How to complete this task: With the images removed, return every line below exactly as it reads.

Given material:

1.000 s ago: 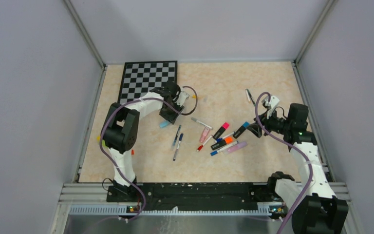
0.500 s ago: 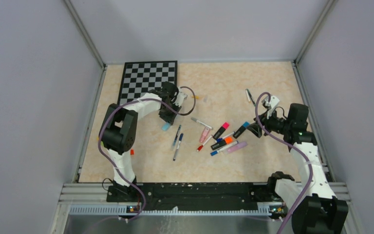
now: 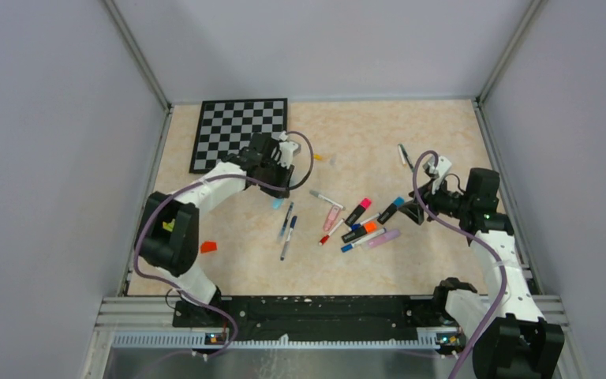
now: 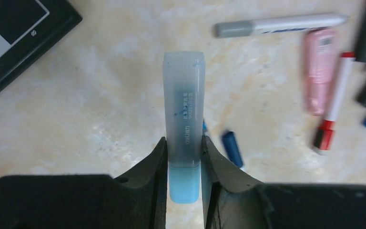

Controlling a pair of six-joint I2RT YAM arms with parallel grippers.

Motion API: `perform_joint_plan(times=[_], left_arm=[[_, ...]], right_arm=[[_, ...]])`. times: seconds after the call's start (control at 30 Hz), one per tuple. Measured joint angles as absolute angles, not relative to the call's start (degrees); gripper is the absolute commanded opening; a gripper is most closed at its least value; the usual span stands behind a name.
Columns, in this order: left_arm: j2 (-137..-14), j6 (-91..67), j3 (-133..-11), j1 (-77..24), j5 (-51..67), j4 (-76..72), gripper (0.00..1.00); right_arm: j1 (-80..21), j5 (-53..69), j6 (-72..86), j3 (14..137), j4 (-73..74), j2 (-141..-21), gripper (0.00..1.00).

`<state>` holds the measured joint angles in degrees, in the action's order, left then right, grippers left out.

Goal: Open the pen caps
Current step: Pick up the pen from the center of the board.

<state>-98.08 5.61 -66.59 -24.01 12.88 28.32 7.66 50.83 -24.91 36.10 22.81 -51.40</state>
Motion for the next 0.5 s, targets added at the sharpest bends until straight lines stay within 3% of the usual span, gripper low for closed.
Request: perform_joint_plan(times=[0.23, 0.5], left_arm=[[-86.4, -1.5, -59.8, -24.0, 29.7, 17.9, 0.02], [-84.3, -22.3, -46.0, -26.9, 46.8, -6.2, 0.02]], right_arm=[[7.7, 56.5, -27.9, 36.1, 25.0, -51.4, 0.59], [7.6, 67.9, -32.4, 36.0, 27.6, -50.5, 0.60]])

Exercise solution:
1.000 s ago: 
0.500 s ago: 
now: 
now: 

Controlling a pair of six-joint I2RT YAM arms with parallel grippers.

Motion API: `perform_joint_plan(times=[_], left_arm=[[_, ...]], right_arm=[[_, ...]])`. times: seconds after the call's start (control at 30 Hz), one per tuple. Measured joint angles as absolute angles, not relative to the call's start (degrees); gripper is the absolute commanded opening; a gripper is most closed at its least value; the usual span stands behind a name.
Columns, in this order: left_arm: j2 (-137..-14), j6 (-91..67), j3 (-133..-11), j1 (-77..24), j5 (-51..67), j4 (-76..72), gripper (0.00..1.00); right_arm: j1 (-80..21), j5 (-53..69), j6 (-72..86), j3 (14..137), j4 (-73..74), j2 (-141..-21), gripper (0.00..1.00).

`<state>` holds the measured joint angles in degrees, in the action's order, left then right, grippers left out.

Goal: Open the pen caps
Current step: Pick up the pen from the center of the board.

<state>-98.08 5.61 -66.59 -24.01 12.88 28.32 7.66 50.83 -24.91 36.10 22.81 -51.40</state>
Motion for the next 0.5 s, targets added at the sharpest bends until straight lines stay within 3% of the usual span, gripper low for closed.
Request: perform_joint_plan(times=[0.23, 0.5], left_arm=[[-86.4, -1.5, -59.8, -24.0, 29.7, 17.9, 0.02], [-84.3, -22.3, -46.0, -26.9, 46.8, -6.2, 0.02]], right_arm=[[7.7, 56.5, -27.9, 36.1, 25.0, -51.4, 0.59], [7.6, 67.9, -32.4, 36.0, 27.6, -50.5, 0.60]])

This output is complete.